• Work instructions
In the entries that follow, how many lines contain "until"? Please reply with only the number.

• Recorded information
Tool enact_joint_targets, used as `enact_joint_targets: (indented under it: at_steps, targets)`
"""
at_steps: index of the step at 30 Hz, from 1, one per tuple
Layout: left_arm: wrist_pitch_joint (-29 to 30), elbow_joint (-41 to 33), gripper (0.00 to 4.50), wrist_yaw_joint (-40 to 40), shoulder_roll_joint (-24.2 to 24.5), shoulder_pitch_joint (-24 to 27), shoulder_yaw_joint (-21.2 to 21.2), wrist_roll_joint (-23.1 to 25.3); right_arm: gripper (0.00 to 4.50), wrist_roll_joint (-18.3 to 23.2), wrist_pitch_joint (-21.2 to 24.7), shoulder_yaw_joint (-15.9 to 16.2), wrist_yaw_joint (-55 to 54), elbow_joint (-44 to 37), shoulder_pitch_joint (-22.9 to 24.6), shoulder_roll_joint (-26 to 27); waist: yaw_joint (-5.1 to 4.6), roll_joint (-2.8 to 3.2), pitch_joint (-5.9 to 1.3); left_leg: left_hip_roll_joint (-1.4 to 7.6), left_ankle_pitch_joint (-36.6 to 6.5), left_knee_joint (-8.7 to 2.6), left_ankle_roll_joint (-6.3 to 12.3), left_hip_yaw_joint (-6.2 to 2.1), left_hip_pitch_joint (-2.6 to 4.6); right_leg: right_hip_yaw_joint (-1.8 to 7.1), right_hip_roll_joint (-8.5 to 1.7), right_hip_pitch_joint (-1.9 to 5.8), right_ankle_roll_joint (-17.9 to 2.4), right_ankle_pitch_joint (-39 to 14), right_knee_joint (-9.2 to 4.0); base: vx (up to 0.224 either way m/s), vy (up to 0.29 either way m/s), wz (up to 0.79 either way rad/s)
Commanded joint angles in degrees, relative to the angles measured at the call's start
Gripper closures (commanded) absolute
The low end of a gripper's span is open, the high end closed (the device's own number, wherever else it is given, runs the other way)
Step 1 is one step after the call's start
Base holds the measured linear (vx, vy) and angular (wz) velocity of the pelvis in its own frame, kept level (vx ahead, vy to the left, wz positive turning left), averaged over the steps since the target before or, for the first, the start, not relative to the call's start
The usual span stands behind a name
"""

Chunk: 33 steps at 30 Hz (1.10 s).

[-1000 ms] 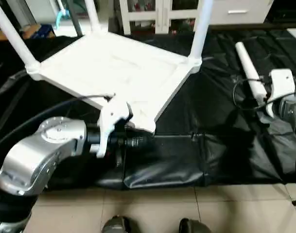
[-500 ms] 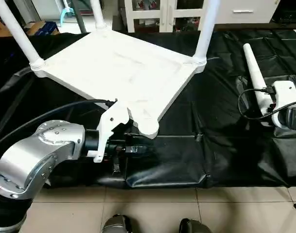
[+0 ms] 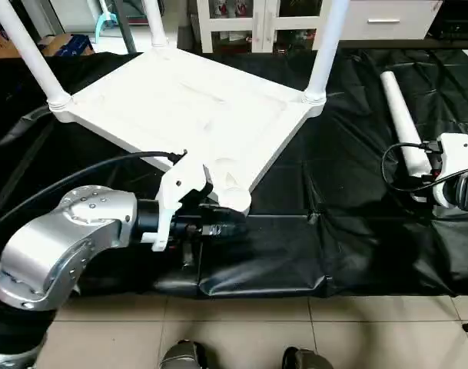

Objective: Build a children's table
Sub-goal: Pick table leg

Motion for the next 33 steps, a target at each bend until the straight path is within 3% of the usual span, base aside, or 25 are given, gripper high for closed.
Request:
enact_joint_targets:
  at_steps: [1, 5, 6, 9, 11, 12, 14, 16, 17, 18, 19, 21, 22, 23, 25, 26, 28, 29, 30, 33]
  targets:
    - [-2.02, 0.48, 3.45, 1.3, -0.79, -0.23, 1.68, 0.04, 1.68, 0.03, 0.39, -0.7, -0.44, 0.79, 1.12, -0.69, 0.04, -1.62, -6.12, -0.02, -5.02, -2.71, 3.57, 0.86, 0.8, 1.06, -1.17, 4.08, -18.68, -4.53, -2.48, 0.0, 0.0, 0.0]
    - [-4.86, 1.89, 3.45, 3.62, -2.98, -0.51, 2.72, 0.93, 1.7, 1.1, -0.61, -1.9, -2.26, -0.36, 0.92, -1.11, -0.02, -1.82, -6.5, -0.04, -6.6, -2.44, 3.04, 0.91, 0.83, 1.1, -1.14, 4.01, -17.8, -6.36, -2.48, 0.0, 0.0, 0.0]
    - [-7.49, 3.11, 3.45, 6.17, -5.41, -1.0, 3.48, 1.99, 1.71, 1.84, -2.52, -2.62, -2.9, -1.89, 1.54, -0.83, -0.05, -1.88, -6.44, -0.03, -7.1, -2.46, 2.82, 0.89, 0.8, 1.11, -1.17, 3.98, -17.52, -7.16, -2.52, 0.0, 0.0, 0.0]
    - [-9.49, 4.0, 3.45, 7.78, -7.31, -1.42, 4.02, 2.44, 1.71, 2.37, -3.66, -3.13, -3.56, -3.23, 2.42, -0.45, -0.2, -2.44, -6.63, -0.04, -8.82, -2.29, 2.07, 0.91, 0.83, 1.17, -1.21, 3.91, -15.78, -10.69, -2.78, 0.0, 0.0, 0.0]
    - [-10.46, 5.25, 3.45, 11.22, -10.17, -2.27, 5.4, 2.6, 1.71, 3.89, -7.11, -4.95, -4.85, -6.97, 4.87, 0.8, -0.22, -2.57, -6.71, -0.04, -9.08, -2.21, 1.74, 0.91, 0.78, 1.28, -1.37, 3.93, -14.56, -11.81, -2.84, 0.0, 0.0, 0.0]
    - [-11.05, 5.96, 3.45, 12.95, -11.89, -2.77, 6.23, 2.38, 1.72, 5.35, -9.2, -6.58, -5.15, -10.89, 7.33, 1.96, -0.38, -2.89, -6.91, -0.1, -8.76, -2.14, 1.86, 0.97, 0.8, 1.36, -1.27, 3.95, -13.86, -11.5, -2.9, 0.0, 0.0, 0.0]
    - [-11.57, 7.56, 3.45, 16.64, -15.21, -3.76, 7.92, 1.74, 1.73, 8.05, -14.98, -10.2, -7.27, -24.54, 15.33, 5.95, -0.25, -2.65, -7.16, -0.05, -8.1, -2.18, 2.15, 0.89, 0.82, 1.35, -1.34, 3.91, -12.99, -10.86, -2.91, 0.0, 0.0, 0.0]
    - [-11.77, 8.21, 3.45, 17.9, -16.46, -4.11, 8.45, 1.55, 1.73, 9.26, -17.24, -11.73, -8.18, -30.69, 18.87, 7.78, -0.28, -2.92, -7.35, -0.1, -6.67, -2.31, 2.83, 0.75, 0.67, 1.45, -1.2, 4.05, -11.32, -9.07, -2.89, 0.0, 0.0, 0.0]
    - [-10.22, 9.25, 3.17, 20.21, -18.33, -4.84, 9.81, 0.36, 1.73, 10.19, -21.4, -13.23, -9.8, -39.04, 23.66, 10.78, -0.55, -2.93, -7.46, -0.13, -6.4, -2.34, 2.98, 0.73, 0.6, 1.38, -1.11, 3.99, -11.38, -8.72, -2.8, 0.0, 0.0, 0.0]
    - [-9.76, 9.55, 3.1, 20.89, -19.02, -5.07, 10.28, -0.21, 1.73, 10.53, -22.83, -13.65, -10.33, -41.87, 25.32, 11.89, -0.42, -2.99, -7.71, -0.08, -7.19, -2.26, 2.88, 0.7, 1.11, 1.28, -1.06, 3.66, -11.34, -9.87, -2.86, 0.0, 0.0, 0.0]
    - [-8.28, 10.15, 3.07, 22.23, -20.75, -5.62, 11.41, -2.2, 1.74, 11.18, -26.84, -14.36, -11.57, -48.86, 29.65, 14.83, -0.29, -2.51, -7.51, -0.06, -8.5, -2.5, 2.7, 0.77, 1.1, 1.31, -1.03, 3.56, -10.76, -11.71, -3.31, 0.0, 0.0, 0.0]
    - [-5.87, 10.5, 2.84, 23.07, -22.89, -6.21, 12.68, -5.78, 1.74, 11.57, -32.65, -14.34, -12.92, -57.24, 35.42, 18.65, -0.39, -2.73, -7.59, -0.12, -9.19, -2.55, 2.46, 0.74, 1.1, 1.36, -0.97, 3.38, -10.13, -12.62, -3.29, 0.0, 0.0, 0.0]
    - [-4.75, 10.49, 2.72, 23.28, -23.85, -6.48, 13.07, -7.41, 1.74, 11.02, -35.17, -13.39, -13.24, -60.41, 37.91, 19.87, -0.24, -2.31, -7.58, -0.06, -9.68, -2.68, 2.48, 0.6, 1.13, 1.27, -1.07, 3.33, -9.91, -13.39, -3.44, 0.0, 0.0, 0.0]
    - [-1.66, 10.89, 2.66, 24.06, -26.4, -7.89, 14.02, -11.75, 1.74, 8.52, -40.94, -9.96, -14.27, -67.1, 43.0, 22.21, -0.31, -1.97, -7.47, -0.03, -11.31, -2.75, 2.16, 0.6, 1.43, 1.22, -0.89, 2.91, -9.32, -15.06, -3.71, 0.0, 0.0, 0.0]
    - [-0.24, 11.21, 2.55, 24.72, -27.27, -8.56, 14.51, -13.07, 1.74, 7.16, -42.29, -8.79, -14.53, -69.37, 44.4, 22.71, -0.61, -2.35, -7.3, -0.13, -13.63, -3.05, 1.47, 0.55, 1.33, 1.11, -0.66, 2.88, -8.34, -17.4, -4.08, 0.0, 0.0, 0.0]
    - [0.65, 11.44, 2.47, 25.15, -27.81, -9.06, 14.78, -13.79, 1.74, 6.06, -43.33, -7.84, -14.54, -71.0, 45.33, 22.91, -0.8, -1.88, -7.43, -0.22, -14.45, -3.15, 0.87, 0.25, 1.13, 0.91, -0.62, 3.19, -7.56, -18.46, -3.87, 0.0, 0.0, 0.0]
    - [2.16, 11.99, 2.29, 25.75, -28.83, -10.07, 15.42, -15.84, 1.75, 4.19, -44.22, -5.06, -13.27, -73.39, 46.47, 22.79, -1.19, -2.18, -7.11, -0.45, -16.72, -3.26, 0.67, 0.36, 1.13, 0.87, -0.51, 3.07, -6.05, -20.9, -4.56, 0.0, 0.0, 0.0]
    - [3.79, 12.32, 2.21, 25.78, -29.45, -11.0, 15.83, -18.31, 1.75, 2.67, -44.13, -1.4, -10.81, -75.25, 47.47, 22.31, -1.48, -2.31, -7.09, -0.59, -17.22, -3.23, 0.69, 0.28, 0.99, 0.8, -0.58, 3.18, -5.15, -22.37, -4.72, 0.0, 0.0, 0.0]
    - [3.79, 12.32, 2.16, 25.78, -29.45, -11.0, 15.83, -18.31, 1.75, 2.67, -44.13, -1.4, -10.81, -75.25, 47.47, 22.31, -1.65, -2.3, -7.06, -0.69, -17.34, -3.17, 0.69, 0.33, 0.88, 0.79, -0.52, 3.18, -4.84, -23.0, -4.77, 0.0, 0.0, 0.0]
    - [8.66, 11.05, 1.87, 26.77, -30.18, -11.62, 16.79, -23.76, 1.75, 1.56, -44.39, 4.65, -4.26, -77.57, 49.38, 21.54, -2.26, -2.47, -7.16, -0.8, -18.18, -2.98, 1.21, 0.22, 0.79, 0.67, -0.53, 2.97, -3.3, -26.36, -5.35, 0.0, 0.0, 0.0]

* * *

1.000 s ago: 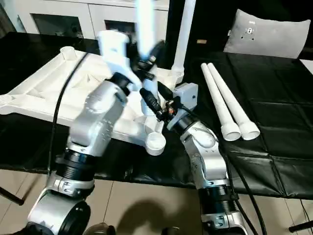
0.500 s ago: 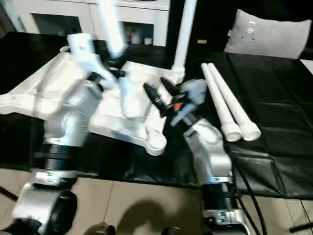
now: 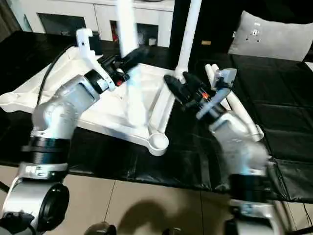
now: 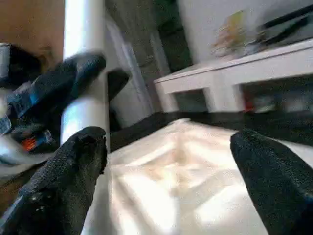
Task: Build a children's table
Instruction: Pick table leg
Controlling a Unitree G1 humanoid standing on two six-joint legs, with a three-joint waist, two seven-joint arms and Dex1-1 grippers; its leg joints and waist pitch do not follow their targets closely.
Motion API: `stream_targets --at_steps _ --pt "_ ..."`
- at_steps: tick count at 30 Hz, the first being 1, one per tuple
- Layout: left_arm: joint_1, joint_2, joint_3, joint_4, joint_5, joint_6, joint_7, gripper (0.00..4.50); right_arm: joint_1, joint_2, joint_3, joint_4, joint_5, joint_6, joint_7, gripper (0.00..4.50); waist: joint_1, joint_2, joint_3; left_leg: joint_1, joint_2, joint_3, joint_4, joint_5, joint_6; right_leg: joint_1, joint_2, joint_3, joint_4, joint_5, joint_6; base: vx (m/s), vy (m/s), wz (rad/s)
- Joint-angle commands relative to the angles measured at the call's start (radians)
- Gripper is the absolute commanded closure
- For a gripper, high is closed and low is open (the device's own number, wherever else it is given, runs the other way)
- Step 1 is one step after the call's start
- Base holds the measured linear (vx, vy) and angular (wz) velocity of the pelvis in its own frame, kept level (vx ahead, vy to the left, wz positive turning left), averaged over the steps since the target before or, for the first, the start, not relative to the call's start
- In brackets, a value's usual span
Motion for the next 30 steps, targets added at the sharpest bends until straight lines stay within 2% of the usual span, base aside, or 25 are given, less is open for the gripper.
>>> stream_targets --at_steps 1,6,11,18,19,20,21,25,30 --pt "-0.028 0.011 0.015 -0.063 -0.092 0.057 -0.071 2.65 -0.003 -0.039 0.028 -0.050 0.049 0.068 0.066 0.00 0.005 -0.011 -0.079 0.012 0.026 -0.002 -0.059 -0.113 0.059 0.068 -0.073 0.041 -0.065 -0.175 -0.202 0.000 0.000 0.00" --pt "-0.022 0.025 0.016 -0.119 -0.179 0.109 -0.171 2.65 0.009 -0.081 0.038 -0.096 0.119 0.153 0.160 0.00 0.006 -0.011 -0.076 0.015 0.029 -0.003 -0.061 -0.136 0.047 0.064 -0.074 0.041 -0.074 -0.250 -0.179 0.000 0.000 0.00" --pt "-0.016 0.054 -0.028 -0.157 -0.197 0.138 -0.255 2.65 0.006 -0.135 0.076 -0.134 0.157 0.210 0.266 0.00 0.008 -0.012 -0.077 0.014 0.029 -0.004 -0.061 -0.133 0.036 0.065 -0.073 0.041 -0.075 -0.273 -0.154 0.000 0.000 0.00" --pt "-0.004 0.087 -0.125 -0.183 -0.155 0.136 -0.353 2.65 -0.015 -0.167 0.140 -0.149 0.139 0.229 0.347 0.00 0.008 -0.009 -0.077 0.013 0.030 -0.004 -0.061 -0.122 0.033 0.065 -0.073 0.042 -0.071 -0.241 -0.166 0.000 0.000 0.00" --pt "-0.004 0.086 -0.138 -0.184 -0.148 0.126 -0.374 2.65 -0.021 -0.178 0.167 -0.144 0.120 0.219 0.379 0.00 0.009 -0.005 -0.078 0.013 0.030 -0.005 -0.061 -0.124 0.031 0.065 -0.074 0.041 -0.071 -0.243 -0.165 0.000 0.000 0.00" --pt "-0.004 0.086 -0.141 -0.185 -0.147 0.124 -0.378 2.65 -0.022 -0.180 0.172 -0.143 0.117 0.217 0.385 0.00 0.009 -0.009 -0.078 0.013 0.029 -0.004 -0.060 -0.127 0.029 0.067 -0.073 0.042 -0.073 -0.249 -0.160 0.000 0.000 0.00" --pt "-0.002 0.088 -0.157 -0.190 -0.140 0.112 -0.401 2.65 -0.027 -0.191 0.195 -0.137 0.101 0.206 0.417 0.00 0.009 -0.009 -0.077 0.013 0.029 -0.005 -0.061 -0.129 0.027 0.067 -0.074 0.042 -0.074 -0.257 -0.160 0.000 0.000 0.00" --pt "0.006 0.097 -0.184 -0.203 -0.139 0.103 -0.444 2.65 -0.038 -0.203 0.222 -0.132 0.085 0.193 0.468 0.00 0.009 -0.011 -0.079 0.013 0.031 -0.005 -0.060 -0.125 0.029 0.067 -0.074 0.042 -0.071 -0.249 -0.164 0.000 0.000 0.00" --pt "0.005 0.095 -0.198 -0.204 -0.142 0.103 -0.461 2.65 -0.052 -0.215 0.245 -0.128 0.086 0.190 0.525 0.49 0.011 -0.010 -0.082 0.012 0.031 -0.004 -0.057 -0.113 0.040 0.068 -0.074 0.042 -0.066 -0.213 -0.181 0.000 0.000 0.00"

• Output
2